See what happens when you try to take $(a\times b)\cdot a$ or $(a\times b)\cdot b$ (you should get $0$). If a vector is perpendicular to a basis of a plane, then it is perpendicular to that entire plane. So, the cross product of two (linearly independent) vectors, since it is orthogonal to each, is orthogonal to the plane which they span.

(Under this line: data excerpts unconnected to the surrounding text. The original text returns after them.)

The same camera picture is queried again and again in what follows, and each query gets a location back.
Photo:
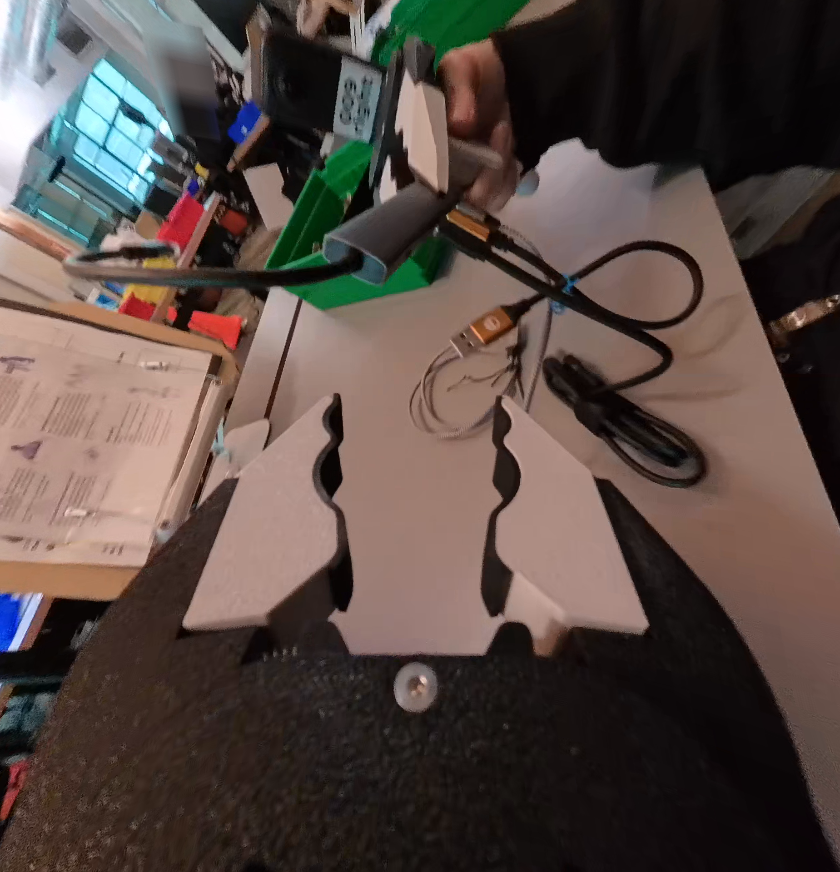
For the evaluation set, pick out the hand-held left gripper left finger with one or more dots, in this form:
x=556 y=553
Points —
x=263 y=531

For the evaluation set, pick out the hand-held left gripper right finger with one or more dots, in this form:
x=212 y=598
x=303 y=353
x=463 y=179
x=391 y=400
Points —
x=570 y=545

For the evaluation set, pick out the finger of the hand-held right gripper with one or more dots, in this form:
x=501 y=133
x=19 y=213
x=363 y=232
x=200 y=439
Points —
x=423 y=136
x=389 y=116

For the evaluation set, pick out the green divided plastic bin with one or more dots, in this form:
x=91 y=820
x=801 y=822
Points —
x=338 y=286

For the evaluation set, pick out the blue plastic bin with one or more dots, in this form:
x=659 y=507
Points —
x=11 y=620

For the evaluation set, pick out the person's right forearm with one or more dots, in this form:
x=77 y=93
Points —
x=665 y=82

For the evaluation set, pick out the grey desk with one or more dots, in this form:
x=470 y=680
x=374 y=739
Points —
x=733 y=545

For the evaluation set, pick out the person's right hand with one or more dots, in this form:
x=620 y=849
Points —
x=478 y=95

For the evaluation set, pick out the small blue background bin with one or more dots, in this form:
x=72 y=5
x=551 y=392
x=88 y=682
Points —
x=249 y=122

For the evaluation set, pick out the red plastic bin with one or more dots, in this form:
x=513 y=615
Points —
x=188 y=221

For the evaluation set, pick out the instruction sheet on stand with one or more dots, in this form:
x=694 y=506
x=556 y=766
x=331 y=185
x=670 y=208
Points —
x=86 y=582

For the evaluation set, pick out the orange cone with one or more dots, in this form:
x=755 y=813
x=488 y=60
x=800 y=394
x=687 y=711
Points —
x=219 y=328

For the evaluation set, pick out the white instruction sheet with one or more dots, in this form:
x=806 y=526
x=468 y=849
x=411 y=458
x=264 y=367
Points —
x=86 y=354

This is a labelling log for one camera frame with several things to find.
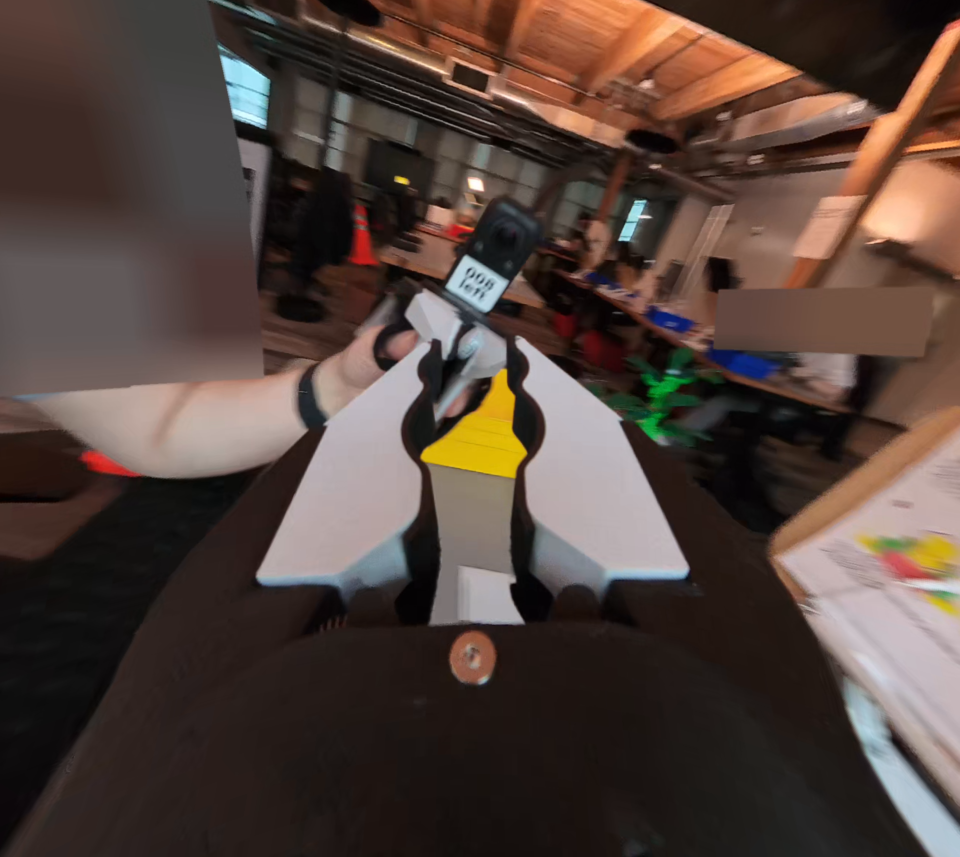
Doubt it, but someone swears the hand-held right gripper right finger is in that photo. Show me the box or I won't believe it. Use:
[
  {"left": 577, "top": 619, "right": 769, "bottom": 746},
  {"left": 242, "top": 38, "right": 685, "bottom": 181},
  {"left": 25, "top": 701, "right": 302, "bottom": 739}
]
[{"left": 506, "top": 335, "right": 691, "bottom": 602}]

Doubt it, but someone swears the person's left forearm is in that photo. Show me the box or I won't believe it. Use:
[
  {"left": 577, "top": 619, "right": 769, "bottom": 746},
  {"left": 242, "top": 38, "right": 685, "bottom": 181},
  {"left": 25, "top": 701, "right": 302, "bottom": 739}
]
[{"left": 30, "top": 360, "right": 309, "bottom": 479}]

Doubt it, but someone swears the blue storage bin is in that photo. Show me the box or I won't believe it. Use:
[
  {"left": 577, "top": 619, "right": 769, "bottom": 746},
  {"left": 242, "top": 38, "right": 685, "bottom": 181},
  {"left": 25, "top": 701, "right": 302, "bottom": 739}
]
[
  {"left": 705, "top": 345, "right": 785, "bottom": 380},
  {"left": 645, "top": 305, "right": 702, "bottom": 335}
]

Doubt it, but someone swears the person's left hand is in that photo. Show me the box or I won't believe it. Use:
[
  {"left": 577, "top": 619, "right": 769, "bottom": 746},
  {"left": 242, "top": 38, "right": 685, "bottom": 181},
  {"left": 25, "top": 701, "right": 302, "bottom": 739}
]
[{"left": 322, "top": 323, "right": 423, "bottom": 419}]

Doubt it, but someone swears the orange plastic object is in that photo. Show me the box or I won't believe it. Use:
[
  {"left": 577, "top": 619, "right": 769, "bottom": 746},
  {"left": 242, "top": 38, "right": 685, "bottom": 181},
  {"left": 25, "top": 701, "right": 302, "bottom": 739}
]
[{"left": 78, "top": 449, "right": 144, "bottom": 479}]

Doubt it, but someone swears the black wristband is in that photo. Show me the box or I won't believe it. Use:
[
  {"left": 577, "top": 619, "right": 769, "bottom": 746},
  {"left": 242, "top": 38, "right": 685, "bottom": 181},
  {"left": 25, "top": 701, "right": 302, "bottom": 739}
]
[{"left": 297, "top": 360, "right": 330, "bottom": 431}]

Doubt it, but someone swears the white paper notice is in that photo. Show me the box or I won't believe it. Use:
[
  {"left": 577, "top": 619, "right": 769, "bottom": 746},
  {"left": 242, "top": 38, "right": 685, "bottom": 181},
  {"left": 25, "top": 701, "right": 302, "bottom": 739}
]
[{"left": 793, "top": 194, "right": 869, "bottom": 260}]

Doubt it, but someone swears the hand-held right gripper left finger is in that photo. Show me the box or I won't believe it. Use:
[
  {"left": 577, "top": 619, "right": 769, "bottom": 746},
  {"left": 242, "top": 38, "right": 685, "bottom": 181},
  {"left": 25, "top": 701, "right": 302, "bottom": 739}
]
[{"left": 256, "top": 339, "right": 444, "bottom": 603}]

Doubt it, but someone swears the green lego bamboo model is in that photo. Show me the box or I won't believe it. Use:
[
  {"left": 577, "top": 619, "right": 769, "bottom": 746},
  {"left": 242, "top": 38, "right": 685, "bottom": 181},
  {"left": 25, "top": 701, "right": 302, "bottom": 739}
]
[{"left": 600, "top": 347, "right": 725, "bottom": 449}]

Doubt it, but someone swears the orange traffic cone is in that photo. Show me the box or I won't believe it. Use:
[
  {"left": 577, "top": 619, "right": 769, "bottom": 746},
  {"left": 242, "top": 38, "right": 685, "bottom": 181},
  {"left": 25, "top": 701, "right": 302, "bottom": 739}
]
[{"left": 347, "top": 203, "right": 381, "bottom": 268}]

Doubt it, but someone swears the yellow plastic bin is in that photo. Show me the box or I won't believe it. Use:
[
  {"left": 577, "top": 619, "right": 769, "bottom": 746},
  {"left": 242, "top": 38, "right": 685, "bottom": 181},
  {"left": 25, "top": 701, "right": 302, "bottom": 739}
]
[{"left": 420, "top": 369, "right": 530, "bottom": 479}]

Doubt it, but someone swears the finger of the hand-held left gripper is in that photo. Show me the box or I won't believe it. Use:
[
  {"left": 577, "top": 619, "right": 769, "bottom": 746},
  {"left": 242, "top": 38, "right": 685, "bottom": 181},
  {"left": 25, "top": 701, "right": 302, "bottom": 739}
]
[
  {"left": 472, "top": 328, "right": 515, "bottom": 380},
  {"left": 435, "top": 339, "right": 485, "bottom": 421}
]

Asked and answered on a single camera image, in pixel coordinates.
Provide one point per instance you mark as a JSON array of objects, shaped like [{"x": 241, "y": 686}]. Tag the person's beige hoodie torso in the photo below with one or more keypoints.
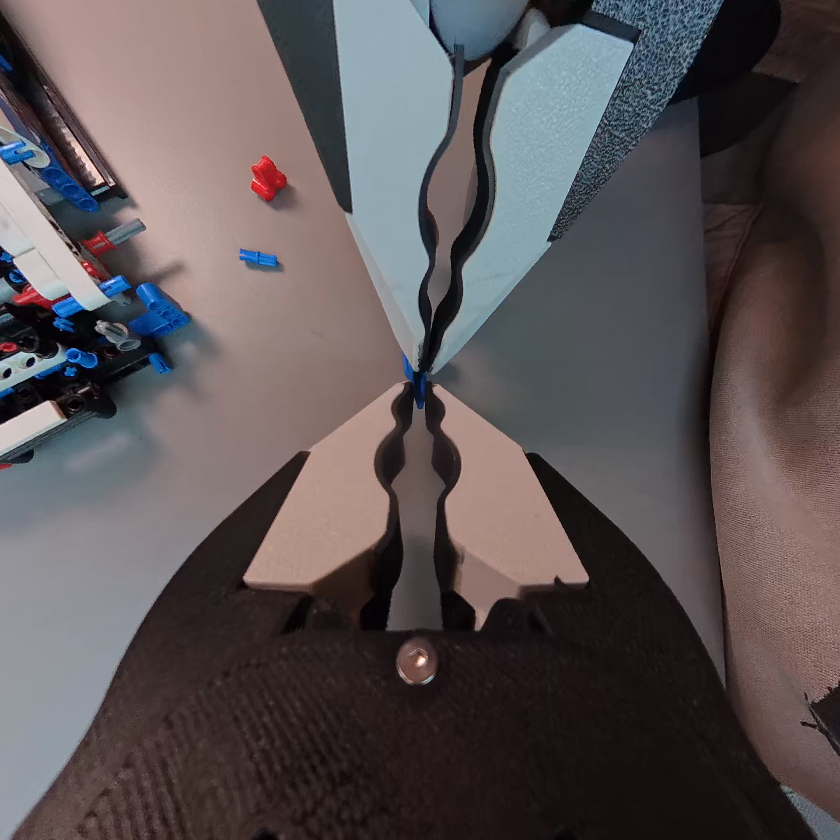
[{"x": 774, "y": 459}]

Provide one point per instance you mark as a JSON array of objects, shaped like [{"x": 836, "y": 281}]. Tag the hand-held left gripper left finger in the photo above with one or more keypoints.
[{"x": 315, "y": 525}]

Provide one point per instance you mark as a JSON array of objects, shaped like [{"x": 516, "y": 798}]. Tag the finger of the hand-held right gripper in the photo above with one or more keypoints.
[
  {"x": 394, "y": 131},
  {"x": 544, "y": 164}
]

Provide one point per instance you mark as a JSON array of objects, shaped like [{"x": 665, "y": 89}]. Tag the red toy brick connector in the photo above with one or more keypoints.
[{"x": 268, "y": 178}]

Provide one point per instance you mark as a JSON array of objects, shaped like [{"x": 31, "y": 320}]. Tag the person's right forearm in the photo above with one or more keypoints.
[{"x": 781, "y": 131}]

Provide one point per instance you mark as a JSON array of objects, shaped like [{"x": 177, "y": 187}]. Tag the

Also, while you're trying to develop an intuition for cross products, I highly recommend this video

https://www.khanacademy.org/math/linear-algebra/vectors_and_spaces/dot_cross_products/v/proof--relationship-between-cross-product-and-sin-of-angle

and, while we're there, might be worth knowing how the angle formula for dot products comes from the law of cosines

https://www.khanacademy.org/math/linear-algebra/vectors_and_spaces/dot_cross_products/v/defining-the-angle-between-vectors

Answer 3

My answer is that this is the case because the cross product is defined to have that property.

Answer 4

I would start by something simpler.

What is i x j ?
answer: k

but why? Well, it's by definition. The cross product of a unit vector in the x-direction (i) and a unit vector in the y-direction (j) is a perpendicular vector in the z-direction (k).

Given the above, one can easily see that: 2i x j = 2k

In 2 dimensions, if you want to multiply a x b

1. Simply breakdown vectors a and b into their i and j components.
2. Multiply the i from the first vector (a) with the j in the second vector (b).
3. Multiply the j from the first vector (a) with the i in the second vector (b).
4. Add them together, remembering that j x i is NEGATIVE k.

so step 2 and 3 work opposite of each other - if you will.

That's it. Now think about this in 3 dimensions remembering that: j x k = i k x i = j and that the reverse cross product gives a negative sign.